PROBLEM REQUIREMENTS – Copy every line of the data that includes the string "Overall".

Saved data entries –
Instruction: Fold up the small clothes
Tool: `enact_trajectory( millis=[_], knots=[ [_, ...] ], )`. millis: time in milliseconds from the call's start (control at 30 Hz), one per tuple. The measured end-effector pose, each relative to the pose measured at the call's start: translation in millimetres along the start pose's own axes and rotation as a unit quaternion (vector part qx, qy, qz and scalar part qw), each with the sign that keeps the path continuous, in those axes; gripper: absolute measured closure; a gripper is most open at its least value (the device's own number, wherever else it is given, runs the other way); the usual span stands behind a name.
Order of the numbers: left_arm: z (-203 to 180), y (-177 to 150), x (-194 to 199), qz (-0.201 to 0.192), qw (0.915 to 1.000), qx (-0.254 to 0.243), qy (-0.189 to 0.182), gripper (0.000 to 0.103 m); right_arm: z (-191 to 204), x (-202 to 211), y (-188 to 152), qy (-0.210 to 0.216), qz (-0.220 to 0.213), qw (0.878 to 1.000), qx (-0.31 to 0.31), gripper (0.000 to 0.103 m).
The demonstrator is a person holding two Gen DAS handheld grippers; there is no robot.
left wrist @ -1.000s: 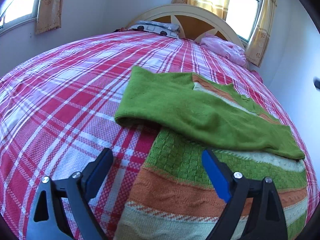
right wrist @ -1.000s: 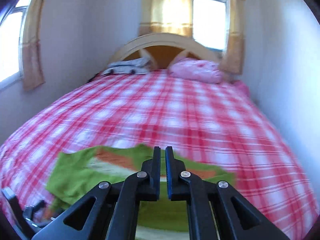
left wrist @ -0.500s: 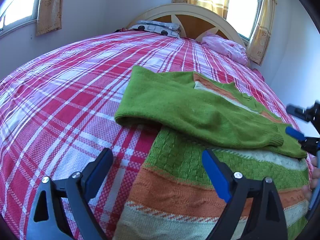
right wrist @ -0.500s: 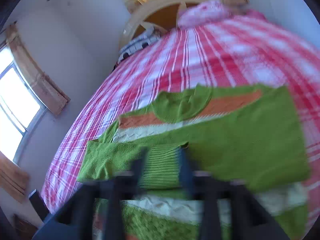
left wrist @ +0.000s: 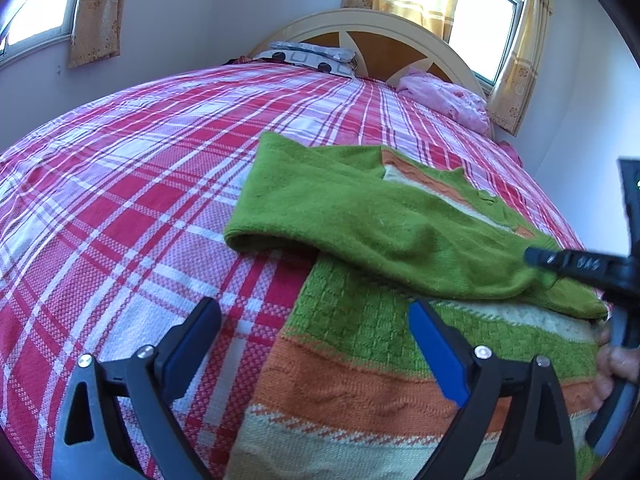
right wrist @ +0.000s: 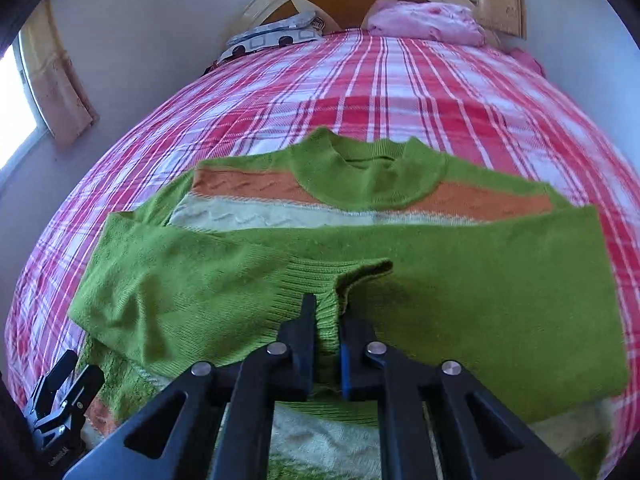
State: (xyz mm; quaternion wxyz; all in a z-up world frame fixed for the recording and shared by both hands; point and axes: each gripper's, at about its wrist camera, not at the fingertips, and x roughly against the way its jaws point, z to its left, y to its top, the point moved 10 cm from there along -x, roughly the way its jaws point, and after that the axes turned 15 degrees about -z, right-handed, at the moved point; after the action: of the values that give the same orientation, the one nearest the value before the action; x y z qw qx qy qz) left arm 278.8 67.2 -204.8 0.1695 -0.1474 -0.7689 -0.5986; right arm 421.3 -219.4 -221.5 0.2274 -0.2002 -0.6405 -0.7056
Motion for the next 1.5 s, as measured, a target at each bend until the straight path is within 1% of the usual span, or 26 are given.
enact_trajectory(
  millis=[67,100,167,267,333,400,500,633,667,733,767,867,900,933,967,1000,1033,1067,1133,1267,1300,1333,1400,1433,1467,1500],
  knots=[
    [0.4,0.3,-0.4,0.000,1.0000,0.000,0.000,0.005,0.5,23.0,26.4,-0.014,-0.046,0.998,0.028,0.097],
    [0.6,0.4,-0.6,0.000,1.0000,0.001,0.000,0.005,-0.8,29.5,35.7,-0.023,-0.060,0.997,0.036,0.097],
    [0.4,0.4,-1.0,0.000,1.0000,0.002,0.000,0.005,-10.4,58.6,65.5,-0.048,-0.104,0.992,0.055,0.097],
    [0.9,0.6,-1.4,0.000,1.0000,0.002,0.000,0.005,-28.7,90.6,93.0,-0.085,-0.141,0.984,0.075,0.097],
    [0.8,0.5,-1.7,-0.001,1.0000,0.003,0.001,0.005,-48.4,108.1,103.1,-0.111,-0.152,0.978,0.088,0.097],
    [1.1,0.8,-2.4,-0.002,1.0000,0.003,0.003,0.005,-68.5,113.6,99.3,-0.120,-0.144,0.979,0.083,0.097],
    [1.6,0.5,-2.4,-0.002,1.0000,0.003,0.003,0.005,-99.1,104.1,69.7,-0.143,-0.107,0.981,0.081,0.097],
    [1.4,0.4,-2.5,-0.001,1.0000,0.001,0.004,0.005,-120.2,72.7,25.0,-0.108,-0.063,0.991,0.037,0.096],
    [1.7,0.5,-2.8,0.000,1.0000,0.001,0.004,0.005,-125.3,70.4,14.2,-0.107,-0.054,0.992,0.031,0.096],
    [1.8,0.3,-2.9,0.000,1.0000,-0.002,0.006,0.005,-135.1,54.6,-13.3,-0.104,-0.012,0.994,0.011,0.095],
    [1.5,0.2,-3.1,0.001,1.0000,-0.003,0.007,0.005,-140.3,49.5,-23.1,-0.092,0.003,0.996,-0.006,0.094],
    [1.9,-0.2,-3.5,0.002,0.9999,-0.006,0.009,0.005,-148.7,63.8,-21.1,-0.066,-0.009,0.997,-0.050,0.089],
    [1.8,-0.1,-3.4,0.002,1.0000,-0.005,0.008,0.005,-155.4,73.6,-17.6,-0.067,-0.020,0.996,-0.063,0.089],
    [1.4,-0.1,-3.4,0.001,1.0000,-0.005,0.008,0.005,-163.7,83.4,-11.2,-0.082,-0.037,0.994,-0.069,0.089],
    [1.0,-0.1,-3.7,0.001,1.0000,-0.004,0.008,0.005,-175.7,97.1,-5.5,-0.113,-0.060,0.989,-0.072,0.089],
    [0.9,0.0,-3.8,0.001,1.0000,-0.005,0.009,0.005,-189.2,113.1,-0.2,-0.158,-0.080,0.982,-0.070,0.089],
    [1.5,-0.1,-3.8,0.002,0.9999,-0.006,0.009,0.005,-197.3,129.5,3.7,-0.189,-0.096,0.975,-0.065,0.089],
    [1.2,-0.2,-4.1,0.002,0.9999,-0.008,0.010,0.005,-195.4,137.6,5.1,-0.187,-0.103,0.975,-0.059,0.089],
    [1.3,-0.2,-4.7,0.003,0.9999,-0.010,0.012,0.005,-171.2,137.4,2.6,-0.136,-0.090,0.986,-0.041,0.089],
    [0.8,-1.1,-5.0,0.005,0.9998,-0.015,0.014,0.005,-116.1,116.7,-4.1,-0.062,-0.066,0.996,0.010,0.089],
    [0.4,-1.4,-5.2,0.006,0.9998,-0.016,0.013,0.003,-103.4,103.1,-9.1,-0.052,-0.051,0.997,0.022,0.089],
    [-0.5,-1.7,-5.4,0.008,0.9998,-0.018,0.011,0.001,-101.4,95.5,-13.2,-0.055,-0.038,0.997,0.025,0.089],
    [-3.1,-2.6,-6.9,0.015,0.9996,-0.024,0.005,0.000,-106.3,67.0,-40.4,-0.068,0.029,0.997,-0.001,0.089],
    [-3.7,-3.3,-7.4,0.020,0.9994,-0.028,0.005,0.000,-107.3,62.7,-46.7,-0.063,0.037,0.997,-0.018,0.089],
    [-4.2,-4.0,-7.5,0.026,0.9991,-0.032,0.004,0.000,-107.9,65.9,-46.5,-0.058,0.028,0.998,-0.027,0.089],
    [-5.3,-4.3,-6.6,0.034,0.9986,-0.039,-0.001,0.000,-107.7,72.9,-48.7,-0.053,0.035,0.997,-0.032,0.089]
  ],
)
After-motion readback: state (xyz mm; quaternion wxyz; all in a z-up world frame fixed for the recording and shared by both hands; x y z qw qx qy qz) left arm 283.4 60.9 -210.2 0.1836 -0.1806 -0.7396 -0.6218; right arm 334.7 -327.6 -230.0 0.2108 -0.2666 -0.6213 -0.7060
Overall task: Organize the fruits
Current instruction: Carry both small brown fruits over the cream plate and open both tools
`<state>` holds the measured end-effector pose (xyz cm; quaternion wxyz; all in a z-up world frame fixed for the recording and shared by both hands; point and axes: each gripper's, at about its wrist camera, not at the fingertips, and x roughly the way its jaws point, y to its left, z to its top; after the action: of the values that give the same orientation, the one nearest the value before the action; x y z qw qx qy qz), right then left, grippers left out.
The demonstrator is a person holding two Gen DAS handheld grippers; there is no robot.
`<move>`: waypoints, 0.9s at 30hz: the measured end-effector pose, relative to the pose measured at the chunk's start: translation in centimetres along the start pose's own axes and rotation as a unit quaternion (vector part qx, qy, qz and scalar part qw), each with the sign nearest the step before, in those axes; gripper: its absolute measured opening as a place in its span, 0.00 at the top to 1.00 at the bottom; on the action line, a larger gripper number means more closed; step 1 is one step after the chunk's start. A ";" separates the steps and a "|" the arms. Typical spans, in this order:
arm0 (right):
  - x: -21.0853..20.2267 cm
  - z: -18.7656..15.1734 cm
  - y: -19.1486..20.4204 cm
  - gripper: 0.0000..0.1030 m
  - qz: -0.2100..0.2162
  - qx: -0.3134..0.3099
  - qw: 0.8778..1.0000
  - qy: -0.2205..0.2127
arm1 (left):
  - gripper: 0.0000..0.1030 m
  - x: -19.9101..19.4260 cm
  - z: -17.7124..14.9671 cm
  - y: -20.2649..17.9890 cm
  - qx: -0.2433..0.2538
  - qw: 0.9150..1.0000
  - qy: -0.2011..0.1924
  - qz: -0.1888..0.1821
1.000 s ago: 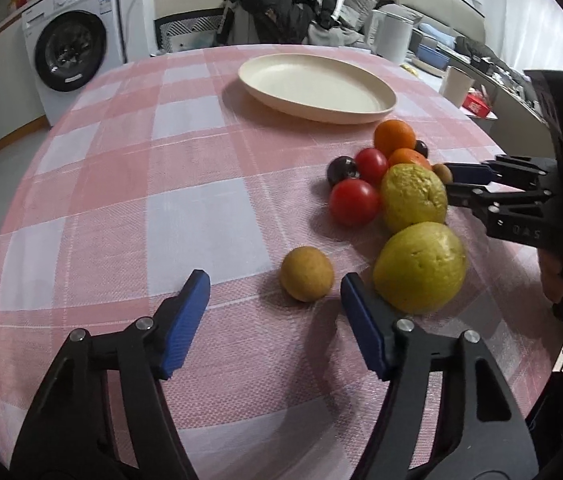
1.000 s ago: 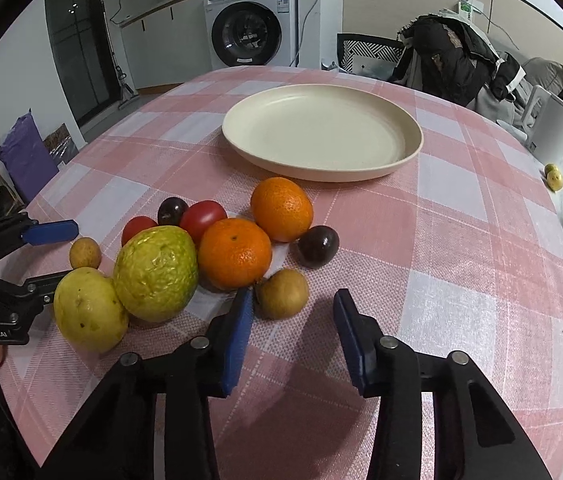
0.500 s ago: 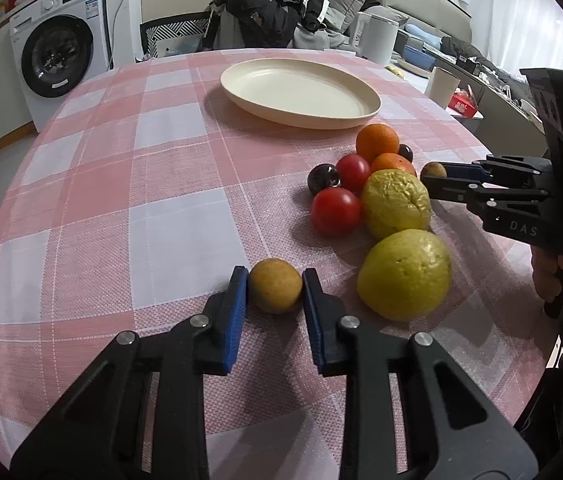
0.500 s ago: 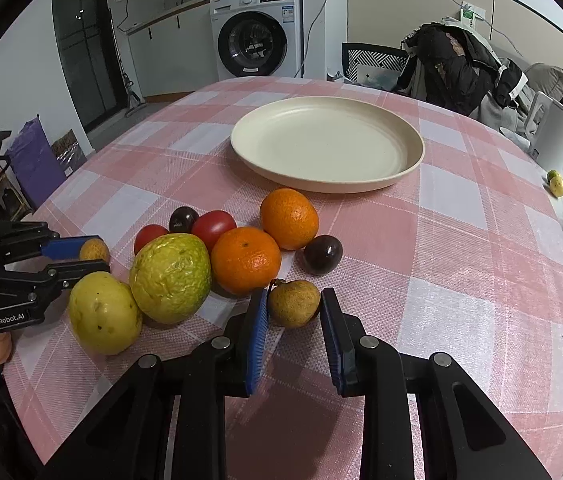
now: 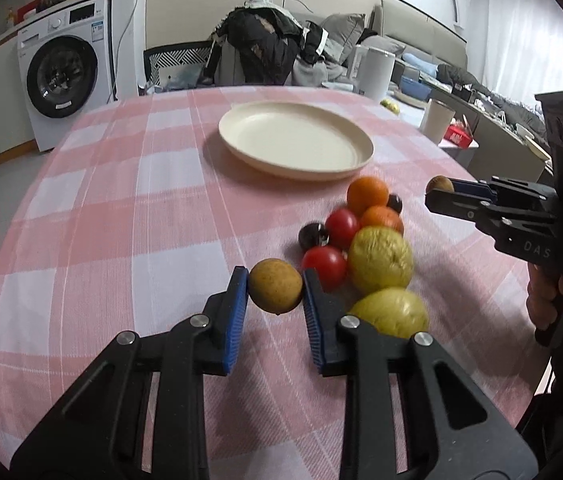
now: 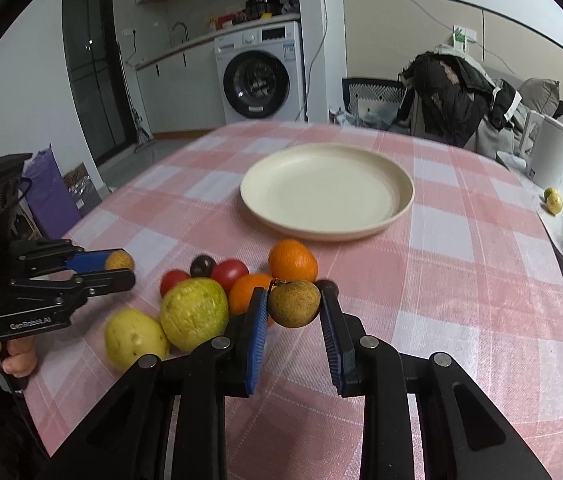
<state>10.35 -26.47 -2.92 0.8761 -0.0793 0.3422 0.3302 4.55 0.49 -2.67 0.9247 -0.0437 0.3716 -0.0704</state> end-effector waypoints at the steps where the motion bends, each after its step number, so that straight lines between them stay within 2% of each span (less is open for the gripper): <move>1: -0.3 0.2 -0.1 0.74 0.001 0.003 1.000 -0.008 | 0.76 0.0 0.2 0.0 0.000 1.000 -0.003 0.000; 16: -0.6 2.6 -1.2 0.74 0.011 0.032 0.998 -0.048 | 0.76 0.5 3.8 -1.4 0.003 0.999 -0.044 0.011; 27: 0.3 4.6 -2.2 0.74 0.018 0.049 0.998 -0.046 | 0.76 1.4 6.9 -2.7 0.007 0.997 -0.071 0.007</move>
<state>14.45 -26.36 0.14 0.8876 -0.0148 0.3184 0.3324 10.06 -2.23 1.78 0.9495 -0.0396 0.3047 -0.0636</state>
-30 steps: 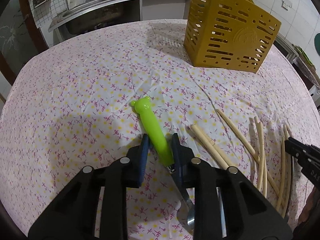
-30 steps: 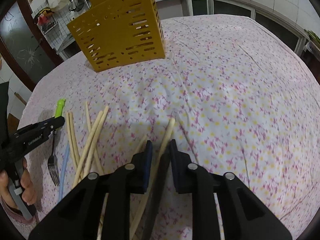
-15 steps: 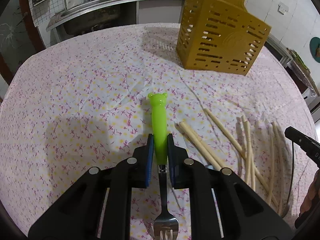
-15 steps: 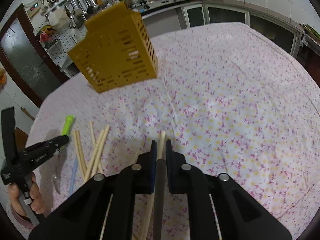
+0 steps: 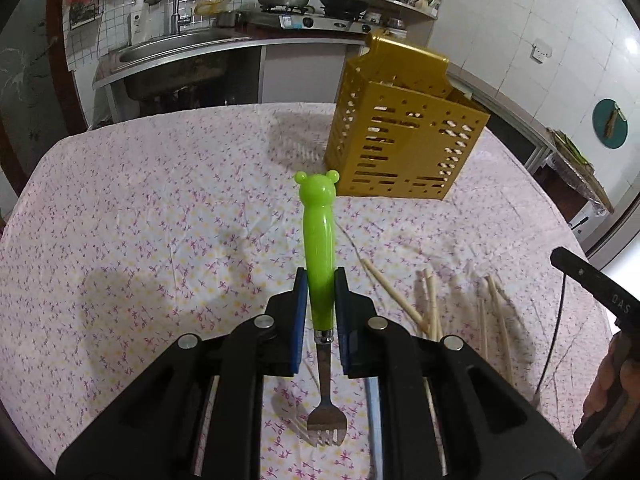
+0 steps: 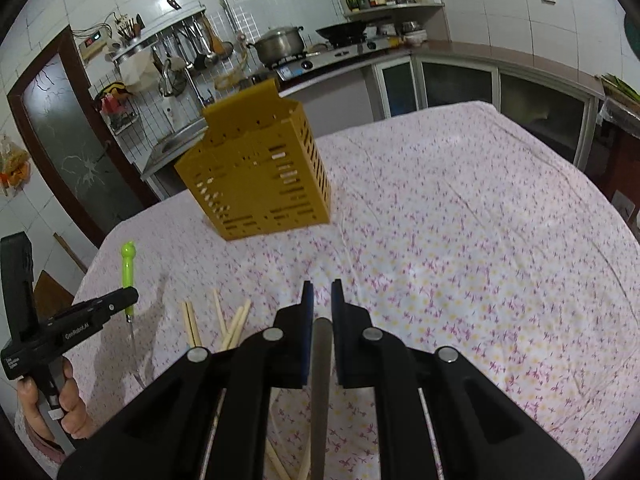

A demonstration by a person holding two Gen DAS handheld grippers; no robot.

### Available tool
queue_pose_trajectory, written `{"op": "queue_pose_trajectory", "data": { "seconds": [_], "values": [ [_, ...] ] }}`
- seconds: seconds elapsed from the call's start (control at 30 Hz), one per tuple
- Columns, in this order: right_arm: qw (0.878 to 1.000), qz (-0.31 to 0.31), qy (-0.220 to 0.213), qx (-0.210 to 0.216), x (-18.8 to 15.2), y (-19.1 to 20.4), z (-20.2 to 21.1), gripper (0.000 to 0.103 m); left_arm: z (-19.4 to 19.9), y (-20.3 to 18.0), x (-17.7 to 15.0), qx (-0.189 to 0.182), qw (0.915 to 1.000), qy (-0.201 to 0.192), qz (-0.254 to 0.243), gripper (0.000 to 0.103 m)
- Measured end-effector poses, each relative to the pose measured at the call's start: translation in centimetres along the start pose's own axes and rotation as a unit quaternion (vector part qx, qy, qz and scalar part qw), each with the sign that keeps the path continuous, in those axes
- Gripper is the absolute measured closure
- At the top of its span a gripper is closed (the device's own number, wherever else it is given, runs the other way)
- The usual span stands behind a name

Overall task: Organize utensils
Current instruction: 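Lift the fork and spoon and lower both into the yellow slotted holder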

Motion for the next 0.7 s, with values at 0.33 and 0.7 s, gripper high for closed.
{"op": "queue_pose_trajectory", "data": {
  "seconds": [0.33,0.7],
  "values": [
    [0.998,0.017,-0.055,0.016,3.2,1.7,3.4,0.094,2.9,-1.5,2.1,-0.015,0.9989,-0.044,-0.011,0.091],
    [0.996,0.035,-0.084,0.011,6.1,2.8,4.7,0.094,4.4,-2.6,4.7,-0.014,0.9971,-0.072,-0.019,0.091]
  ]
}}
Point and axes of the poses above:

EXERCISE RESULT –
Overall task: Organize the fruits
Overall task: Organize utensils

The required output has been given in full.